The second problem with the new document's insistence upon apostolic succession is the fact that at least three other Christian communions have apostolic succession claims that are as valid as that of the Roman Catholic Church. The Eastern Orthodox Churches, which split from the Roman Catholic Church in 1054, can trace their lineages back to the same apostles that the Roman Catholic Church can, a fact acknowledged by Unitatis Redintegratio 14. The Oriental Orthodox Churches, such as the Coptic and Ethiopic Orthodox Churches, split from the Roman Catholic Church several centuries earlier, but they too can trace their episcopal lineages back to the same apostles claimed by the Roman Catholic Church as its founders. Finally, the Anglican Church, which broke away from the Roman Catholic Church during the reign of King Henry VIII, can likewise trace the lineage of every bishop back through the first archbishop of Canterbury, Augustine. In addition to these three collections of Christian Churches, the Old Catholics and some Methodists also see value in the idea of apostolic succession, and they can trace their episcopal lineages just as far back as Catholic bishops can.

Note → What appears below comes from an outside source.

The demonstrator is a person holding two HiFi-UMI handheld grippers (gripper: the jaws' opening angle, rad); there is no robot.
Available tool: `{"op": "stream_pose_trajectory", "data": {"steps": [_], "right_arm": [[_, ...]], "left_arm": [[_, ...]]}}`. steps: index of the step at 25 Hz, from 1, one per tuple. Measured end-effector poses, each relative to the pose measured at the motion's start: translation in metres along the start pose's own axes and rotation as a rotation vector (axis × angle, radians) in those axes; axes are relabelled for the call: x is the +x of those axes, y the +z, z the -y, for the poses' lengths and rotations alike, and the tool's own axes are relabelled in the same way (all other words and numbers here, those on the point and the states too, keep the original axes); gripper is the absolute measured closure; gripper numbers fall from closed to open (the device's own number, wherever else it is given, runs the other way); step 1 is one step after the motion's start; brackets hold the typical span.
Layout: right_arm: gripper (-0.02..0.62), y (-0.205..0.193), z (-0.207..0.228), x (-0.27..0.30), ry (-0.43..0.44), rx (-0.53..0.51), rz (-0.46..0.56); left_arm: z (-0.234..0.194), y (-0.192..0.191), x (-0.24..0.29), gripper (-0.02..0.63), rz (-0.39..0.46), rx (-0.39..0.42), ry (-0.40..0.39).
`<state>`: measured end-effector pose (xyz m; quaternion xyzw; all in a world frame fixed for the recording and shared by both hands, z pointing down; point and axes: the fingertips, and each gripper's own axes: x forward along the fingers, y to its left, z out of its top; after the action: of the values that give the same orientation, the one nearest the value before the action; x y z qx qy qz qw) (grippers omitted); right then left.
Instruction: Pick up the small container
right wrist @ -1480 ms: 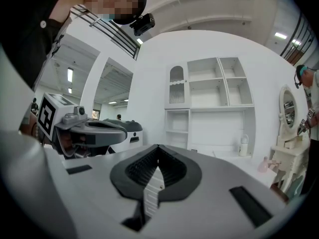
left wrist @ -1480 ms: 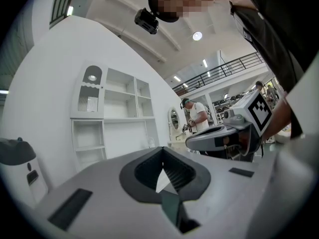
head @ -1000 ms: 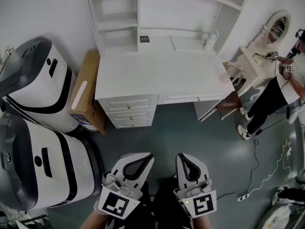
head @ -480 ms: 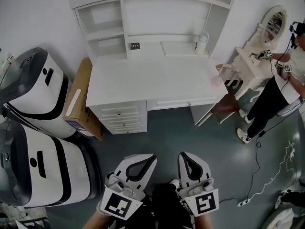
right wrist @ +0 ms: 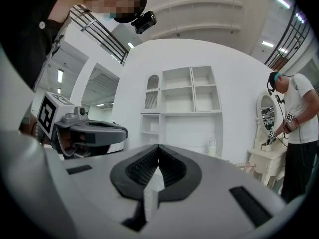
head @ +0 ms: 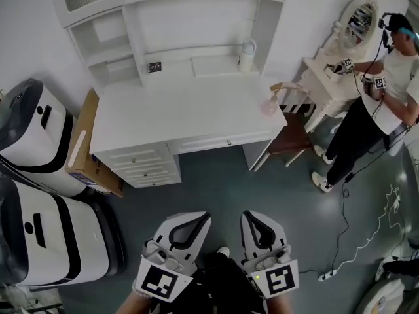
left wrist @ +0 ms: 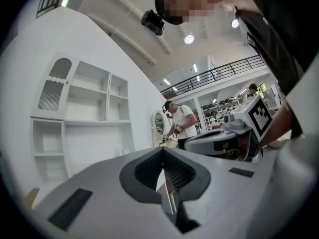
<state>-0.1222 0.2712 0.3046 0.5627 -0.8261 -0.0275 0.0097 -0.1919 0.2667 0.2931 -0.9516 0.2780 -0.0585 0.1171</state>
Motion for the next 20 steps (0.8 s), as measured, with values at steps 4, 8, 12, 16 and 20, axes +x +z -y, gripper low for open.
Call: {"op": "stream_pose_trajectory", "data": {"steps": [4,8,12,16,20], "right_arm": [[0.594,-0.002,0.035,-0.021,-0.021,0.005,0.009],[0.594,-0.006,0.068,-0.039,-0.033,-0.01,0.002],[0.594,-0.005,0.098,-0.055,-0.053,-0.012,0.011],[0.594,-0.009,0.117,-0.069,-0.069,-0.011,0.008],[0.594,-0.015,0.131,-0.078,-0.081,-0.007,-0.005]], "left_arm": [[0.023,0.007,0.033,0.604,0.013,-0.003,-0.015],[0.047,0.013,0.064,0.604,0.026,-0.009,-0.029],[0.065,0.022,0.089,0.604,0.034,0.008,-0.046],[0.08,0.026,0.106,0.604,0.043,0.006,-0.051],[0.092,0.03,0.116,0.604,0.04,0.02,-0.076]]}}
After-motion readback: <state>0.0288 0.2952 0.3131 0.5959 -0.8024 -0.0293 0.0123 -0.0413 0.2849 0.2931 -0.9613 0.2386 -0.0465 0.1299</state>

The third problem with the idea of apostolic succession is that the earliest bishops in certain places are simply unknown, and the lists produced in the third and fourth centuries that purported to identify every bishop back to the founding of the church in a particular area were often historically unreliable. Who was the founding bishop of Byzantium? Who brought the gospel to Alexandria? To Edessa? To Antioch? There are lists that give names (e.g., http://www.friesian.com/popes.htm), such as the Apostles Mark (Alexandria), Andrew (Byzantium), and Thaddeus (Armenia), but the association of the apostles with the founding of these churches is legendary, not historical. The most obvious breakdown of historicity in the realm of apostolic succession involves none other than the see occupied by the pope, the bishop of Rome. It is certain that Peter did make his way to Rome before the time of Nero, where he perished, apparently in the Neronian persecution following the Great Fire of Rome, but it is equally certain that the church in Rome predates Peter, as it also predates Paul's arrival there (Paul also apparently died during the Neronian persecution). The Roman Catholic Church may legitimately claim a close association with both Peter and Paul, but it may not legitimately claim that either was the founder of the church there. The fact of the matter is that the gospel reached Rome, Alexandria, Antioch, Edessa, and other early centers of Christianity in the hands of unknown, faithful Christians, not apostles, and the legitimacy of the churches established there did not suffer in the least because of it.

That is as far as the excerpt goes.